**WORK INSTRUCTION:** Images should not appear in the copy, yet every line of the listing below must be printed exactly.
....
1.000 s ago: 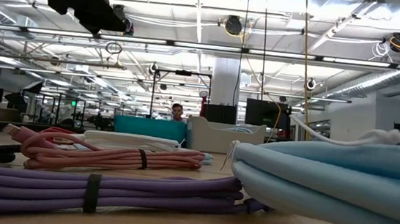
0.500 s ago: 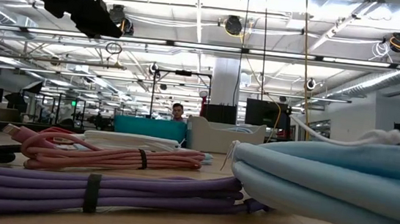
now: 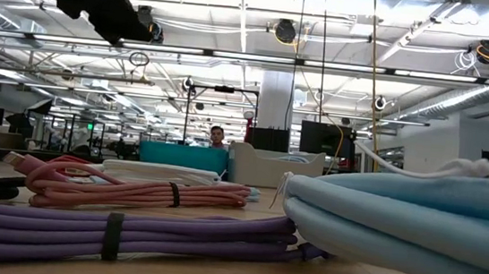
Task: Pick & Place USB Port
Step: Put the white usb cable into the blue bin
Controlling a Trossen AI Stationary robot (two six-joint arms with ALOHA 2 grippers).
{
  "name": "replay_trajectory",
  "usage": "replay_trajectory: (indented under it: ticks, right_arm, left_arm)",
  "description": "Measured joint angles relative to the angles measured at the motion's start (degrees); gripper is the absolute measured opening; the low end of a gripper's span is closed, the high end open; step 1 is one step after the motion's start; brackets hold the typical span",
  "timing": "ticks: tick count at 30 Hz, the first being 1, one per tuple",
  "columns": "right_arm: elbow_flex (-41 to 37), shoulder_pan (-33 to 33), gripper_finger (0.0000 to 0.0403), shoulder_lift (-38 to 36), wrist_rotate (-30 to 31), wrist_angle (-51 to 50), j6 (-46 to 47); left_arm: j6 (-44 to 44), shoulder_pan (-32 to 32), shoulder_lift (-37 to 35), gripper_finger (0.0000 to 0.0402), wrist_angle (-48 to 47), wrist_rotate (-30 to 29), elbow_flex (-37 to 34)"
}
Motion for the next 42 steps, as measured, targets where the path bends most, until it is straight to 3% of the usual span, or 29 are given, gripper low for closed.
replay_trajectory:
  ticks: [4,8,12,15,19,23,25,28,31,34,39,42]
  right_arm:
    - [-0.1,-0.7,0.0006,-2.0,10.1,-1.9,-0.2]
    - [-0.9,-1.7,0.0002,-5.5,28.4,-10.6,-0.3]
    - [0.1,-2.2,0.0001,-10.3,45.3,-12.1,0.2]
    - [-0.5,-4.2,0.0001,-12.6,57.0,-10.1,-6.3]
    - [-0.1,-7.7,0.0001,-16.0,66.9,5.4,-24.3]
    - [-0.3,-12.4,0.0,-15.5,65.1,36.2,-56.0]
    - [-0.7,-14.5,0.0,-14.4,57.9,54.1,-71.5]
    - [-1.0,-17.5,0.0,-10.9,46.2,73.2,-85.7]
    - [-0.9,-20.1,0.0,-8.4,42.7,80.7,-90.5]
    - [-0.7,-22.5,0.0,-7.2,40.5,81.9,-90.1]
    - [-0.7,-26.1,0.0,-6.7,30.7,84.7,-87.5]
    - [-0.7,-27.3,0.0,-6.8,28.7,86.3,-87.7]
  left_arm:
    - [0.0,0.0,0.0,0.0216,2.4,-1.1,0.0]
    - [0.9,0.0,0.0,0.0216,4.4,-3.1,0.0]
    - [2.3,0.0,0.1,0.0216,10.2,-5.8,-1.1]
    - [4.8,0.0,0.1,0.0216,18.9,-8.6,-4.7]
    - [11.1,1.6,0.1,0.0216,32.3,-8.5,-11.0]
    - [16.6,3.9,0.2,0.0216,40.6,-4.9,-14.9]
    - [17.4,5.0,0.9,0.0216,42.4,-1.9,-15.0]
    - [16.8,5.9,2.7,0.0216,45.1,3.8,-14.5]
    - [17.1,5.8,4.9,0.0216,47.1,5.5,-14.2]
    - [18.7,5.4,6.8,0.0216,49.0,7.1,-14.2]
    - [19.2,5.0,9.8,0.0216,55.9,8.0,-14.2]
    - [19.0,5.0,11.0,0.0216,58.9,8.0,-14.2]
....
**WRITTEN REPLY:**
1.000 s ago: 
0.500 s ago: 
now: 
Task: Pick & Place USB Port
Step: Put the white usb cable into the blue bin
Controlling a Trossen AI Stationary robot (two six-joint arms with ALOHA 2 grippers).
{
  "name": "replay_trajectory",
  "usage": "replay_trajectory: (indented under it: ticks, right_arm, left_arm)",
  "description": "Measured joint angles relative to the angles measured at the motion's start (degrees); gripper is the absolute measured opening; the low end of a gripper's span is closed, the high end open; step 1 is one step after the motion's start; brackets hold the typical span",
  "timing": "ticks: tick count at 30 Hz, the first being 1, one per tuple",
  "columns": "right_arm: elbow_flex (-41 to 37), shoulder_pan (-33 to 33), gripper_finger (0.0000 to 0.0403), shoulder_lift (-38 to 36), wrist_rotate (-30 to 31), wrist_angle (-51 to 50), j6 (-46 to 47); left_arm: j6 (-44 to 44), shoulder_pan (-32 to 32), shoulder_lift (-37 to 35), gripper_finger (0.0000 to 0.0402), wrist_angle (-48 to 47), wrist_rotate (-30 to 29), elbow_flex (-37 to 34)"
}
Motion for the next 42 steps, as measured, targets where the path bends most, until it is straight to 3% of the usual span, or 29 are given, gripper low for closed.
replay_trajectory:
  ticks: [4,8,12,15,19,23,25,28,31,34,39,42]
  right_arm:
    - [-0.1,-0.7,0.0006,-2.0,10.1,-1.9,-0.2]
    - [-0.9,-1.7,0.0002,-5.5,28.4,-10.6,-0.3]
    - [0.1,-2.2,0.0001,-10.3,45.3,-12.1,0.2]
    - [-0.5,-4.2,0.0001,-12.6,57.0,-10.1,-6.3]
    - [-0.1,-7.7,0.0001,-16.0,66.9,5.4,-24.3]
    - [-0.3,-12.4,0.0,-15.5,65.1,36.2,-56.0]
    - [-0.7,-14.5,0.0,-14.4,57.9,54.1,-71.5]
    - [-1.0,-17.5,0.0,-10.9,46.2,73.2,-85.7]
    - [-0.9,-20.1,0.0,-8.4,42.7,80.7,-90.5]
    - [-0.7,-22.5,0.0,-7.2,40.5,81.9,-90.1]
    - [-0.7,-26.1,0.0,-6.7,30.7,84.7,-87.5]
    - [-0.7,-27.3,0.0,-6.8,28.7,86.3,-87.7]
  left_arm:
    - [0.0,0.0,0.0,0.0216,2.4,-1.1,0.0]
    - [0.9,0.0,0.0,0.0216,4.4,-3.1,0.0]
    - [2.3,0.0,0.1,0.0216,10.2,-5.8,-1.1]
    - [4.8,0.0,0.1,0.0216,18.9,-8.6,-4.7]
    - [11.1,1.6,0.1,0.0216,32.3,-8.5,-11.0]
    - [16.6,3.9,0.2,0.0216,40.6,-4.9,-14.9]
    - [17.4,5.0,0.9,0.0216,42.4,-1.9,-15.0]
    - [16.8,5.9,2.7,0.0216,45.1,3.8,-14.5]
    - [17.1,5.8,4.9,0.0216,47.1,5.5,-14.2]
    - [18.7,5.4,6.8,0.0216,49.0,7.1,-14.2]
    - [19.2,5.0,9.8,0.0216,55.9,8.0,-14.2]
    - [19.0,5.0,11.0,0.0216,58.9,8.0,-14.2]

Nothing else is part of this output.